= TASK DETAILS =
The required output is all lines below that contain the word "gripper".

= THE DATA =

== == ==

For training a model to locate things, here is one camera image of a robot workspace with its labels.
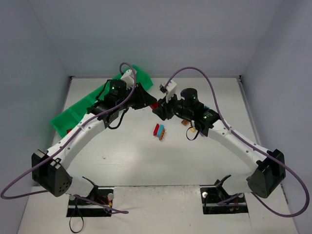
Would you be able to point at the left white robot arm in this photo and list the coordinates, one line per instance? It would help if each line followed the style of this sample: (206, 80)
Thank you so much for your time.
(50, 167)

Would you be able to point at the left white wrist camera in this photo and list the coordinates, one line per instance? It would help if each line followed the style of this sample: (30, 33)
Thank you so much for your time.
(128, 77)

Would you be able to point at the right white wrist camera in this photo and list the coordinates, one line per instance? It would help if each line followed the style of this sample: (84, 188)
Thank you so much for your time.
(169, 90)

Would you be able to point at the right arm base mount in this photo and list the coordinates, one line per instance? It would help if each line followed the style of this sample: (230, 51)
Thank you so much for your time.
(216, 201)

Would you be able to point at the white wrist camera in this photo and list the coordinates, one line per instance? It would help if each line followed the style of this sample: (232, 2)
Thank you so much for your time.
(128, 77)
(169, 90)

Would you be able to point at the long red lego brick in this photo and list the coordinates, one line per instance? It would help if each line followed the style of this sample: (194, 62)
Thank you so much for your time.
(154, 105)

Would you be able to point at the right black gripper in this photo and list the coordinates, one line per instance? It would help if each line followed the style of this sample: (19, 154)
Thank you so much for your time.
(167, 108)

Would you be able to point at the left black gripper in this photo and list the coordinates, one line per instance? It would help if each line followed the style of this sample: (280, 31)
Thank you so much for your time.
(137, 96)

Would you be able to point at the teal lego in stack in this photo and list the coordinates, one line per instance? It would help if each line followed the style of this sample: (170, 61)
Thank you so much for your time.
(159, 131)

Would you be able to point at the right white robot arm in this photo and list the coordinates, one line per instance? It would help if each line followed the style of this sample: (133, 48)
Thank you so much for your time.
(264, 174)

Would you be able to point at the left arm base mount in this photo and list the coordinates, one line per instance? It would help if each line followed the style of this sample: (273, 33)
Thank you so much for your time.
(96, 205)

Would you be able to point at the brown lego plate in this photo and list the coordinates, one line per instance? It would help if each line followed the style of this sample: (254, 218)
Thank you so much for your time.
(185, 123)

== == ==

= WRITTEN REPLY =
Would you be able to point at the right black gripper in this photo and list the coordinates, one line per instance? It would help if each line followed the style of this sample: (19, 154)
Would you be able to point at the left black gripper in this photo and list the coordinates, one line per instance? It would help if each line followed the style of this sample: (280, 31)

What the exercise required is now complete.